Member of Meghalaya Legislative Assembly
- In office 1997–2003
- Preceded by: Lok Kindor Hajong
- Succeeded by: Nidhu Ram Hajong
- Constituency: Mahendraganj
- In office 2008–2013
- Preceded by: Nidhu Ram Hajong
- Succeeded by: Dikkanchi D. Shira
- Constituency: Mahendraganj
- In office 2021–2023
- Preceded by: Azad Zaman
- Succeeded by: Mizanur Rahman Kazi
- Constituency: Rajabala

Personal details
- Born: 1968 (age 57–58) Meghalaya
- Party: National People's Party (present)
- Relatives: Wife- Sultana Atifa, and 2 daughters
- Alma mater: St. Edmund's College

= Abdus Saleh =

Indian politician

Md. Abdus Saleh (মুহাম্মদ আব্দুস সালেহ) is an Indian politician and social worker from Meghalaya. He was the former MLA of Rajabala and former three-time MLA of Mahendraganj in the Meghalaya Legislative Assembly.

==Early life and education==
Saleh was born into a Bengali Muslim family in the plains region of the West Garo Hills district of Meghalaya to Abdul Gofur, a social worker and political leader of Mahendraganj, and Sahara Begum. Abdul Gafur, who was a close associate of Purno A. Sangma, died due to cardiac arrest while at a meeting with Purno A. Sangma in 1983.
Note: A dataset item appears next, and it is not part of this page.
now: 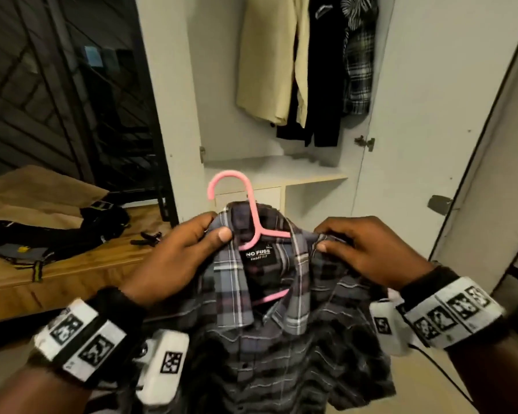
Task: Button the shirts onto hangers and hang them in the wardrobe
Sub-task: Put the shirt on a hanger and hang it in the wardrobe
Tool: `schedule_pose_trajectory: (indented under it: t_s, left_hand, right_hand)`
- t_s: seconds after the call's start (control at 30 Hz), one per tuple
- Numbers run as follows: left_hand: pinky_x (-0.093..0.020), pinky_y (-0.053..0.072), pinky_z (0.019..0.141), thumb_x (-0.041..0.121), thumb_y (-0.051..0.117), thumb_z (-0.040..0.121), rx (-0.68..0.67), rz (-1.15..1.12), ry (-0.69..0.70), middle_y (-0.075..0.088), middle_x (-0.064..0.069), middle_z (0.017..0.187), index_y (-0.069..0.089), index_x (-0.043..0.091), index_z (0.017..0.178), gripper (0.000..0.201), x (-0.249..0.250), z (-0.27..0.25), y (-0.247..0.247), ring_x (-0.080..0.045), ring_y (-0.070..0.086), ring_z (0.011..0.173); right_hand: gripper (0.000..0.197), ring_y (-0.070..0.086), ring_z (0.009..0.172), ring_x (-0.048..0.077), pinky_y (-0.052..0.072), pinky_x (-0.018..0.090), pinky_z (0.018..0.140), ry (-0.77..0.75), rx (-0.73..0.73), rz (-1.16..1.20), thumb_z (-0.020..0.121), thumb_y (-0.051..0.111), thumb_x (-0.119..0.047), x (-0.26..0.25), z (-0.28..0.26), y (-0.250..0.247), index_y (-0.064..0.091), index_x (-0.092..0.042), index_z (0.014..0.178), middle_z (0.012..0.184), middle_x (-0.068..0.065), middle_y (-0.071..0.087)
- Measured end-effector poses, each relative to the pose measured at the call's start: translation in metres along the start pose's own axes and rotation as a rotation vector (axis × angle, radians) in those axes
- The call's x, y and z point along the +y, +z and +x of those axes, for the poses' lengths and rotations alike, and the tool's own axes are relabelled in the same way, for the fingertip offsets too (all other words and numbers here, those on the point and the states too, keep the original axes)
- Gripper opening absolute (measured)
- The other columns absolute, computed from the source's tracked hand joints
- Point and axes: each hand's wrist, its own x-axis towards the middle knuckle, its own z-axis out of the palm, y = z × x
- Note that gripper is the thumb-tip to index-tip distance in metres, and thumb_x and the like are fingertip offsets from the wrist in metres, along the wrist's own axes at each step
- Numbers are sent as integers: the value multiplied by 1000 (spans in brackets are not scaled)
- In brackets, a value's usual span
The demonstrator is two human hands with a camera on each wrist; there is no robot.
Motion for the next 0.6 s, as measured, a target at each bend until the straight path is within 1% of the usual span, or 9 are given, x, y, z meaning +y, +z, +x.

Saleh graduated from St. Edmund's College (affiliated with North-Eastern Hill University) in 1989 with a Bachelor of Arts degree.
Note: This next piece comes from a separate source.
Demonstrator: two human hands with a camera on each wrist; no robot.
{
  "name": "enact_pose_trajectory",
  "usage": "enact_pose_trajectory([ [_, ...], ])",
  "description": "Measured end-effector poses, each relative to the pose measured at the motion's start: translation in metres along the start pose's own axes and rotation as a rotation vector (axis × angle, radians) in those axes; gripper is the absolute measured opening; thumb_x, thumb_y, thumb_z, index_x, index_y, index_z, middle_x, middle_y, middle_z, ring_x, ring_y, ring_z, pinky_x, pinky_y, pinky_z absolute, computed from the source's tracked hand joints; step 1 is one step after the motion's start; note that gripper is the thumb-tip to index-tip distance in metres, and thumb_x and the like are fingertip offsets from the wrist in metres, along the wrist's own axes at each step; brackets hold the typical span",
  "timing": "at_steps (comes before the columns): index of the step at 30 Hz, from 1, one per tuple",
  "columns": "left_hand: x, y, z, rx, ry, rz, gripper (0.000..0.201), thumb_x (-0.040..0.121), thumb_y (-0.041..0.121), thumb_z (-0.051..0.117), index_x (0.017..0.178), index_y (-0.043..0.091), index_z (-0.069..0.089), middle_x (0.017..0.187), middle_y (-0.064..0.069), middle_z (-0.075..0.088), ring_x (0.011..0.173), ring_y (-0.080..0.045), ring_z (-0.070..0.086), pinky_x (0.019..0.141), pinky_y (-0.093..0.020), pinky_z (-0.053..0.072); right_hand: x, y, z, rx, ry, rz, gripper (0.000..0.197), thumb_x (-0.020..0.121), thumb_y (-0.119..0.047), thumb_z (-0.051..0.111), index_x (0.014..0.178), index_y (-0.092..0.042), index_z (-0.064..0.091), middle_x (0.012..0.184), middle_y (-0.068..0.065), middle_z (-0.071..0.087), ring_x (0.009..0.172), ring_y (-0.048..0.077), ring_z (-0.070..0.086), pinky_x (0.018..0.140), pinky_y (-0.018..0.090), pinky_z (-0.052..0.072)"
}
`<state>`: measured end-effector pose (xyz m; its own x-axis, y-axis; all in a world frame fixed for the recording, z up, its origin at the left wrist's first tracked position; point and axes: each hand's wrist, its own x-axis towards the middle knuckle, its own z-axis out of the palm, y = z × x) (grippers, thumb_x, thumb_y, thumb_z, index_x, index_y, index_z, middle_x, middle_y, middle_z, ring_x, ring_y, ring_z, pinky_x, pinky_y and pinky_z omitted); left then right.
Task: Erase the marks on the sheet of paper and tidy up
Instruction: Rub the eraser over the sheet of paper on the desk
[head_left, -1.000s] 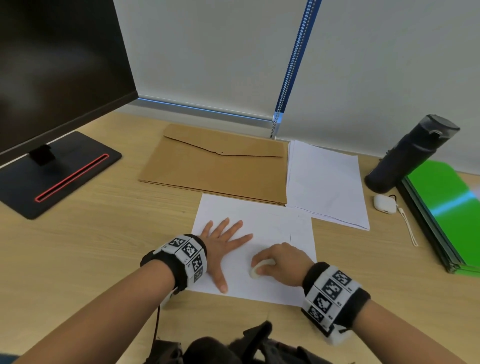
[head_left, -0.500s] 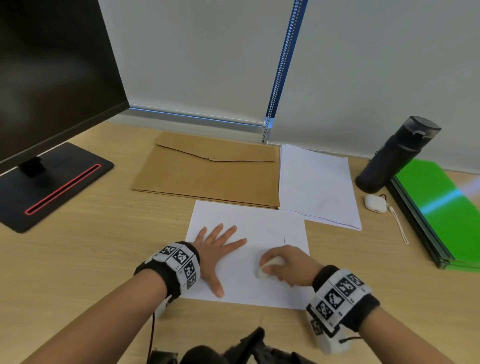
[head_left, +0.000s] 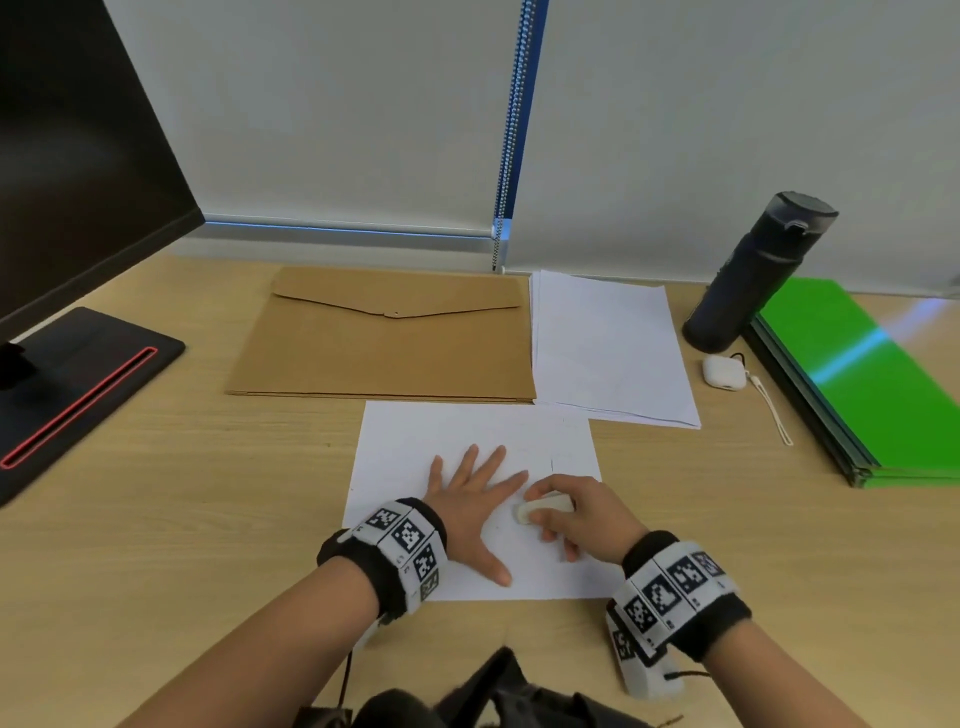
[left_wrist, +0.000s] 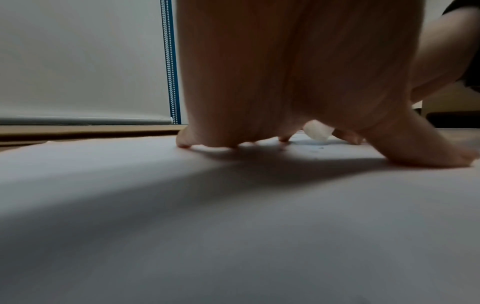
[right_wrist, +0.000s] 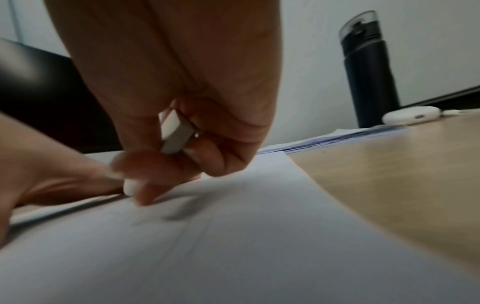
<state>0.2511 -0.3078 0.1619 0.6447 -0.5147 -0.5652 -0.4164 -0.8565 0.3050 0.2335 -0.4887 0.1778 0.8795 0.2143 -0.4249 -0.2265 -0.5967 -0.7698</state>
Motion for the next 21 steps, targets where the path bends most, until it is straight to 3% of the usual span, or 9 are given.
enact_pose_trajectory([
  [3, 0.003, -0.001, 0.000, 0.019, -0.038, -0.014, 0.122, 0.070, 0.061, 0.071, 0.145, 0.037, -0.021, 0.149, 0.006, -0.039, 0.136, -0.025, -0.037, 0.103, -0.060, -0.022, 0.002, -0.006, 0.006, -0.171, -0.034, -0.087, 0.024, 0.089, -0.017, 0.058, 0.111, -0.023, 0.065, 0.075, 0.000, 0.064, 0.046, -0.001, 0.054, 0.049, 0.016, 0.045],
  [6, 0.005, -0.003, -0.001, 0.054, -0.068, -0.021, 0.122, 0.069, 0.064, 0.069, 0.144, 0.039, -0.025, 0.147, 0.007, -0.042, 0.135, -0.026, -0.038, 0.103, -0.062, -0.021, -0.004, -0.004, 0.006, -0.486, -0.081, -0.184, 0.028, 0.090, -0.024, 0.056, 0.117, -0.027, 0.064, 0.110, -0.003, 0.069, 0.097, 0.011, 0.063, 0.085, 0.025, 0.049],
  [8, 0.005, -0.003, -0.002, 0.060, -0.080, -0.025, 0.122, 0.069, 0.065, 0.069, 0.143, 0.040, -0.025, 0.147, 0.007, -0.042, 0.135, -0.025, -0.038, 0.103, -0.062, -0.020, -0.011, -0.001, -0.005, -0.661, -0.154, -0.173, 0.028, 0.091, -0.031, 0.053, 0.119, -0.032, 0.061, 0.121, -0.007, 0.064, 0.110, 0.014, 0.058, 0.094, 0.029, 0.046],
  [11, 0.005, -0.002, -0.002, 0.052, -0.087, -0.022, 0.122, 0.069, 0.064, 0.069, 0.143, 0.040, -0.025, 0.147, 0.007, -0.042, 0.135, -0.025, -0.038, 0.103, -0.062, -0.021, -0.019, 0.002, -0.019, -0.757, -0.237, -0.135, 0.028, 0.091, -0.034, 0.052, 0.118, -0.035, 0.060, 0.119, -0.008, 0.064, 0.110, 0.013, 0.058, 0.094, 0.031, 0.046],
  [17, 0.006, -0.002, -0.003, 0.054, -0.094, -0.024, 0.122, 0.069, 0.065, 0.069, 0.142, 0.042, -0.026, 0.146, 0.007, -0.043, 0.134, -0.026, -0.040, 0.103, -0.063, -0.021, -0.001, -0.011, 0.007, -0.730, -0.084, -0.227, 0.030, 0.095, -0.035, 0.045, 0.122, -0.032, 0.057, 0.111, 0.003, 0.067, 0.105, 0.021, 0.059, 0.084, 0.032, 0.048],
  [21, 0.005, -0.001, -0.004, 0.074, -0.114, -0.043, 0.122, 0.069, 0.064, 0.069, 0.142, 0.042, -0.026, 0.146, 0.007, -0.043, 0.135, -0.027, -0.039, 0.103, -0.064, -0.019, -0.012, 0.000, -0.012, -0.795, -0.193, -0.191, 0.032, 0.094, -0.034, 0.045, 0.125, -0.033, 0.055, 0.121, -0.002, 0.064, 0.112, 0.019, 0.056, 0.092, 0.034, 0.047],
])
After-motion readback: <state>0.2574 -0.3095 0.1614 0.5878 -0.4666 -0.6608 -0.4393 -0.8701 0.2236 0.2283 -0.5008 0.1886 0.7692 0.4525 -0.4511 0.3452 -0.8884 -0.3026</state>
In 1999, Abdus Saleh married Sultana Atifa, with whom he has two daughters.

==Career==
Saleh began his political career in the 1997 Meghalaya Legislative Assembly by-election where he won as an independent candidate. In 1998 he contested and was elected as an Indian National Congress candidate for the Mahendraganj constituency. He was unsuccessful as an independent candidate during the 2003 Meghalaya Legislative Assembly election. He rejoined the Congress party for the 2008 Meghalaya Legislative Assembly election and was elected once again.

After the reservation of the Mahendraganj Constituency, Saleh ran for the Rajabala constituency in 2013, but was unsuccessful in both the 2013 and 2018 Meghalaya Legislative Assembly elections, in both of which he stood as an Independent candidate. The sudden demise of Dr. Azad Zaman necessitated a by-election for the Rajabala seat, which was held at the end of October 2021. Abdus Saleh, competing as the National People's Party candidate was successfully elected.

In a historical feat, Saleh has become the only person in Meghalaya to have won two separate by-elections, from two separate constituencies, almost 25 years apart.

Saleh has held important portfolios of the Meghalaya Government. He was the Minister of State in charge of Finance, Agriculture and Health under the leadership of E. K. Mawlong in 2001. He was the Minister of State in charge of Power and PHC in 2002 under the leadership of Dr. F. W. Khonglam. Under Mukul Sangma's leadership, Saleh was the Parliamentary Secretary of Home, Transport and Taxation from 2009 to 2013. He has also served as the Chairman of Meghalaya Government Construction Corporation since 1999, and the co-chairman of the Meghalaya Industrial Development Corporation since 2014. He was also Chairman of Minorities in 3 Meghalaya Pradesh Congress Committee, and the Chairman of the Meghalaya State Waqf Board.

Currently, Abdus Saleh is serving as the Chairman of the Meghalaya State Planning Board under the leadership of Conrad K. Sangma.